Wie heißt’s?

„StehaufMensch! – Was macht uns stark? (K)ein Resilienzratgeber“

 

Wer hat’s geschrieben?

Samuel Koch, 31, verheiratet, ehemaliger Kunstturner, vielen zunächst bekannt als „der mit dem Unfall“. In der Fernsehsendung „Wetten, dass..?“ verletzte er sich 2010 und ist seitdem vom Hals abwärts gelähmt. 2014 erhielt er als erster Rollstuhlfahrer das Schauspieldiplom. Als festes Mitglied im Ensemble des Theaters Mannheim, im TV, auf Lesereisen und Veranstaltungen inspiriert er sein Publikum. Seine ersten beiden Bücher, „Zwei Leben“ und „Rolle vorwärts“, sind Bestseller.

 

Wo ist es erschienen?

Das Buch erscheint am 11. Januar 2019 im adeo Verlag, Asslar, 2019, 208 Seiten, 20 Euro

 

Worum geht’s?

Resilienz beschreibt die Fähigkeit, Probleme zu bewältigen und widerstandsfähiger zu werden. Doch dies ist nicht der x-te Fünf-Punkte-Plan, den Sie nur abarbeiten müssen, um mehr Abwehrkräfte zu erhalten. Vielmehr sind es die persönlichen Erfahrungen, mit denen uns Samuel Koch auf eine Reise zu uns selbst nimmt. Beispiele von ihm und anderen wollen mehr Inspiration sein als Ratgeber für die Frage: Was gibt Kraft?

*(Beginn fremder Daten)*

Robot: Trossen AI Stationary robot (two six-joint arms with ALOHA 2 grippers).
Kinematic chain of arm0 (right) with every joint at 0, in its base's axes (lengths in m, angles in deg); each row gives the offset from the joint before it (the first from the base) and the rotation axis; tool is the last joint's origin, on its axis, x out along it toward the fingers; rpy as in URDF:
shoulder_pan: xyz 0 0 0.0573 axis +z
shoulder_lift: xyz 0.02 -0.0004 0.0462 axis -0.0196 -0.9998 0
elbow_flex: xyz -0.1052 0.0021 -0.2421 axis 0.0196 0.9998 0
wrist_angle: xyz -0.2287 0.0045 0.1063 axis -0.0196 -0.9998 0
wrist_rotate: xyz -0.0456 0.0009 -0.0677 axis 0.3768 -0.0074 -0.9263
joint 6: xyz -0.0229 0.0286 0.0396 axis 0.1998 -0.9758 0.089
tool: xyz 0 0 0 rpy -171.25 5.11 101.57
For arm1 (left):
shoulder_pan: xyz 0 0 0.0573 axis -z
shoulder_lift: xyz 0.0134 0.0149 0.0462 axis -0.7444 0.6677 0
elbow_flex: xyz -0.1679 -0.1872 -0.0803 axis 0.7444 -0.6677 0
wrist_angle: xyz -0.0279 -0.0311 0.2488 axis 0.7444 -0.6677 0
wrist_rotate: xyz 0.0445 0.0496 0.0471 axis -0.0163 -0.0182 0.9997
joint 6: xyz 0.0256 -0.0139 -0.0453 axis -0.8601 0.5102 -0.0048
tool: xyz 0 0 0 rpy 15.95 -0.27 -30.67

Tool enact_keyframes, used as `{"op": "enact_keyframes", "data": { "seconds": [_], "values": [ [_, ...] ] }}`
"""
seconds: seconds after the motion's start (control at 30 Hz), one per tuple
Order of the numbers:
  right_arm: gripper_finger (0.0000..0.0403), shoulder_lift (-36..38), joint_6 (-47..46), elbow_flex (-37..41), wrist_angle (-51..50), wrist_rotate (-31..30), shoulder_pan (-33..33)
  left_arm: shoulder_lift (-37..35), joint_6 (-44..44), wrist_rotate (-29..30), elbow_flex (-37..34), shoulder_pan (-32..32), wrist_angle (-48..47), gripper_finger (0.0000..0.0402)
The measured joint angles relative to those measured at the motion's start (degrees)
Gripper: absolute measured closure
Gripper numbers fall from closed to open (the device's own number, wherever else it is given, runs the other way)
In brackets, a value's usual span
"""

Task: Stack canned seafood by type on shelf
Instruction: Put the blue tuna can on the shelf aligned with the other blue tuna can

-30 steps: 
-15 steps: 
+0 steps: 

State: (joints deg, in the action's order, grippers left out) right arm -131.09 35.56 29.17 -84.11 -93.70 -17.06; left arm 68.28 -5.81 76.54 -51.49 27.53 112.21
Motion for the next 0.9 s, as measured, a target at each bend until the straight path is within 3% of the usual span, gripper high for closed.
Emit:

Um das Problem an der Wurzel zu packen, muss jeder aus sich heraus eigene Maßstäbe entwickeln. Grundlage bleiben verlässliche Werte, die zu persönlichen Kraftquellen werden und wie ein innerer Kompass wirken. Daher geht es im Detail um 18 Werte-Begriffe, die zu einem inneren Gerüst werden, das gerade in schwierigen Zeiten beim Bewältigen und Aufrichten hilft. Denn nur eine solche Grundlage befähigt, sich selbst oder auch anderen in schweren Situationen helfen zu können. Die abschließenden Tipps und Vorschläge zeigen Möglichkeiten auf, Wege aus schlechten Zeiten zu finden.

 

Wie ich es finde.

„Wie makaber!“ war mein erster Gedanke als ich den Titel las (der auf den ersten Blick „Steh auf, Mensch!“ lautet und nicht „Stehaufmensch!“) und daran dachte, dass Samuel Koch als Tetraplegiker aktuell weit davon entfernt ist, das physisch umsetzen zu können. Verbucht habe ich es unter Selbstironie. Und die blitzt beim Lesen auch immer wieder durch und beeindruckt mich in demselben Maß wie sie meine pure Freude am Lesen beflügelt – kurzum: Man liest das Buch einfach gerne! Gleichermaßen durchzieht das Ganze ein Gedanke: „Du, Leser, musst aktiv werden! Du musst wollen, reflektieren, dich auseinandersetzen und (noch einmal neu) erfinden!“

Das hört man freilich lieber von jemandem, der schon tiefe Tiefen durchlebt hat und weiß, wovon er spricht. Dadurch wirkt es echt und ermutigt, selbst loszugehen. Die Aufmachung des Buches erinnert gleichfalls an eine Art Arbeitsbuch: von der Haptik des Einbands, über die Strukturierung Punkt für Punkt bis hin zu Bildern und Aufmachung im Comic-Stil, Daumenkino inklusive.

 

Wer sollte es lesen?

Wer bereit ist, ehrlich auf sich zu schauen und auch die dunklen (oder etwas schattierteren) Ecken gerne mal auskehren würde, ist richtig. Neue innere Stärke ist die Belohnung.

 

 

MARION WEIL arbeitet als IT-Assistentin sowie in der Spenderbetreuung von „Die Arche – Christliches Kinder- und Jugendwerk e. V.“.